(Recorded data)
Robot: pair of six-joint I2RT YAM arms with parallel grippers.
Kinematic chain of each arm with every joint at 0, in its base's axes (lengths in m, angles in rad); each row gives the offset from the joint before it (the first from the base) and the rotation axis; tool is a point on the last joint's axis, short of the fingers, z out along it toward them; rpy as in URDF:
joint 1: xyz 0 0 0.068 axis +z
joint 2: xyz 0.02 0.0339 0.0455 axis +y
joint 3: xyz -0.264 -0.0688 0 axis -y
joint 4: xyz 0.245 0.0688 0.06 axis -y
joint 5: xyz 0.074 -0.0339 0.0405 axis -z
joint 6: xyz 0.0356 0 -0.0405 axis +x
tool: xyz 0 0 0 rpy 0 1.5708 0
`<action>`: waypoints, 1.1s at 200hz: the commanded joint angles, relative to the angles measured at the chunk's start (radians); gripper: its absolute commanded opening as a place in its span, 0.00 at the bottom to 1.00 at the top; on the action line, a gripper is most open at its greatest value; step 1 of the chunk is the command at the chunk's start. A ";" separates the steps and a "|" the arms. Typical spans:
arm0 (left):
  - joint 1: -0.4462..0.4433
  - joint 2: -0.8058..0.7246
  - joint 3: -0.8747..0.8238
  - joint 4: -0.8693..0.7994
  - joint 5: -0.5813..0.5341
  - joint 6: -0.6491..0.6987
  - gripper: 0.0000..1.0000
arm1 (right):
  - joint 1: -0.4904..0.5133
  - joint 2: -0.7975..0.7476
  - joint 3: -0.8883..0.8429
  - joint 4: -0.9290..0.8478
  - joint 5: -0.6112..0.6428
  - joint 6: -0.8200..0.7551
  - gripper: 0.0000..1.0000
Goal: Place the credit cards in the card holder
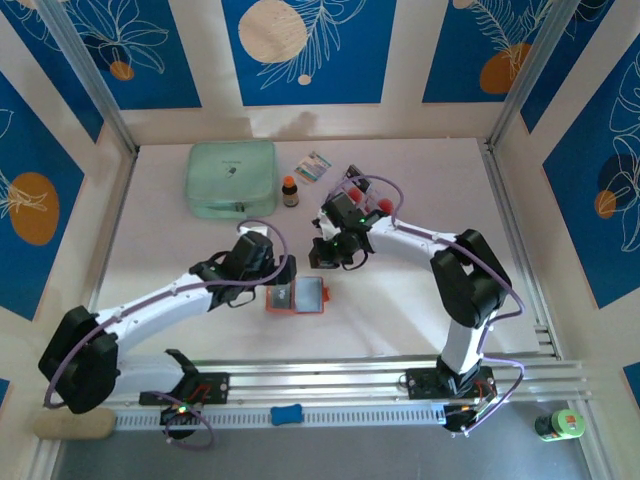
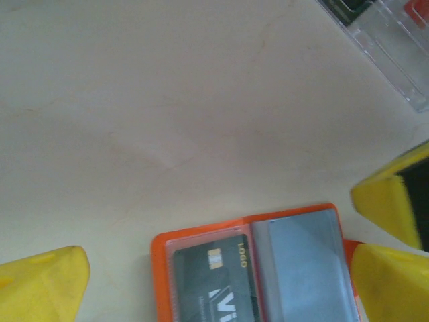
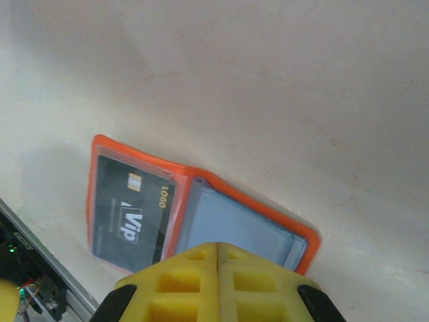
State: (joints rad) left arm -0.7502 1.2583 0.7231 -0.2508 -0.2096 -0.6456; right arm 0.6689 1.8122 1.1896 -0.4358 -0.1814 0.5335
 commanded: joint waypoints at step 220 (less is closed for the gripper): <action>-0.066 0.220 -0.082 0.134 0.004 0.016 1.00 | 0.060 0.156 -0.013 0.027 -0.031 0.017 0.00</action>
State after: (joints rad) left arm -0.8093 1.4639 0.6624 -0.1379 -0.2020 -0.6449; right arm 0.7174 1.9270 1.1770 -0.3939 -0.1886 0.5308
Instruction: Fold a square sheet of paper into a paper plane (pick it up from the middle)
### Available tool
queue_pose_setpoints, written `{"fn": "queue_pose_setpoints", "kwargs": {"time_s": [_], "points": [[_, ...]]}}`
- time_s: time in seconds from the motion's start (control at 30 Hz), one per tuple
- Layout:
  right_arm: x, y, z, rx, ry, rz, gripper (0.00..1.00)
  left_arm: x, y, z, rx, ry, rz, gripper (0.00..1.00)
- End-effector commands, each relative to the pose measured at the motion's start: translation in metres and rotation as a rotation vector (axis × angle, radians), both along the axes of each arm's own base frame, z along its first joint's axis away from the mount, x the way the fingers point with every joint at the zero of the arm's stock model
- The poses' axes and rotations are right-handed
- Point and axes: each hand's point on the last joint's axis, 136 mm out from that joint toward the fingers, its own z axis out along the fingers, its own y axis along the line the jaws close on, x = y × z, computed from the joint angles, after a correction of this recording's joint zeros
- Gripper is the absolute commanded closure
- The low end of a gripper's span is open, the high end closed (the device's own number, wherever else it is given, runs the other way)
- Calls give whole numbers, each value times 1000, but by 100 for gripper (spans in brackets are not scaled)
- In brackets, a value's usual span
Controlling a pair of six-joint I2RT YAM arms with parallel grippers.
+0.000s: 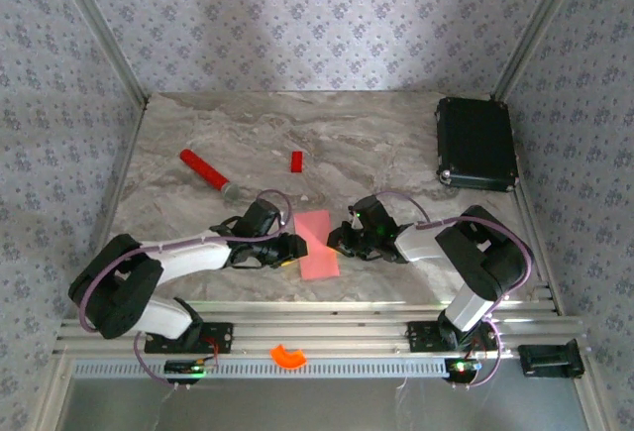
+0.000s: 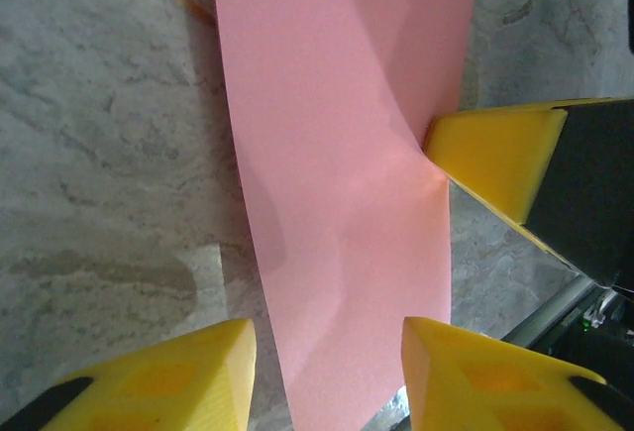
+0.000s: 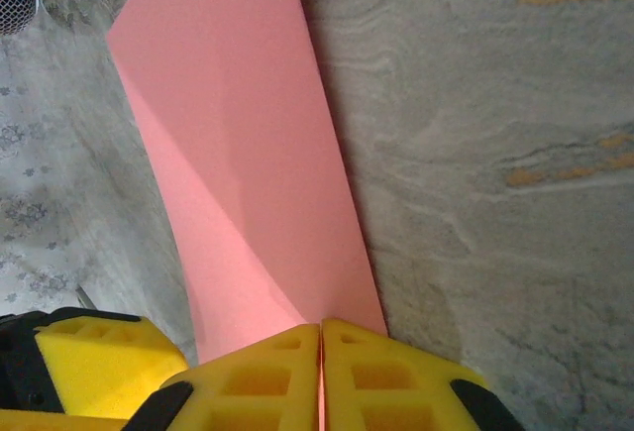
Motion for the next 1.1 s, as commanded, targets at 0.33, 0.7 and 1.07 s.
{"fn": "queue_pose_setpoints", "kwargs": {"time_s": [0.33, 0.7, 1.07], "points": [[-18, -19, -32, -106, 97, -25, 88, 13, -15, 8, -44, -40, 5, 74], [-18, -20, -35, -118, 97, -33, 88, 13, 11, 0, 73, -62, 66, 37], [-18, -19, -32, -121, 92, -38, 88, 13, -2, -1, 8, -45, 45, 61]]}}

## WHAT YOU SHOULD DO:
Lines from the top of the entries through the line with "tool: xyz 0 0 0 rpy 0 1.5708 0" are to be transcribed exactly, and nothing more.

## TASK ANSWER:
Robot: pair of six-joint I2RT YAM arms with parallel grippers.
Kinematic chain of each arm with every joint at 0, in its base's axes (lengths in m, angles in rad); each row gives the offset from the joint before it (the first from the base) and the rotation axis; tool is a point on the last joint's axis, short of the fingers, z out along it toward them; rpy as in URDF:
joint 1: xyz 0 0 0.068 axis +z
joint 2: xyz 0.02 0.0339 0.0455 axis +y
joint 3: xyz -0.264 -0.0688 0 axis -y
joint 4: xyz 0.245 0.0688 0.06 axis -y
joint 5: xyz 0.074 -0.0339 0.0405 axis -z
joint 6: xyz 0.0356 0 -0.0405 axis +x
tool: xyz 0 0 0 rpy 0 1.5708 0

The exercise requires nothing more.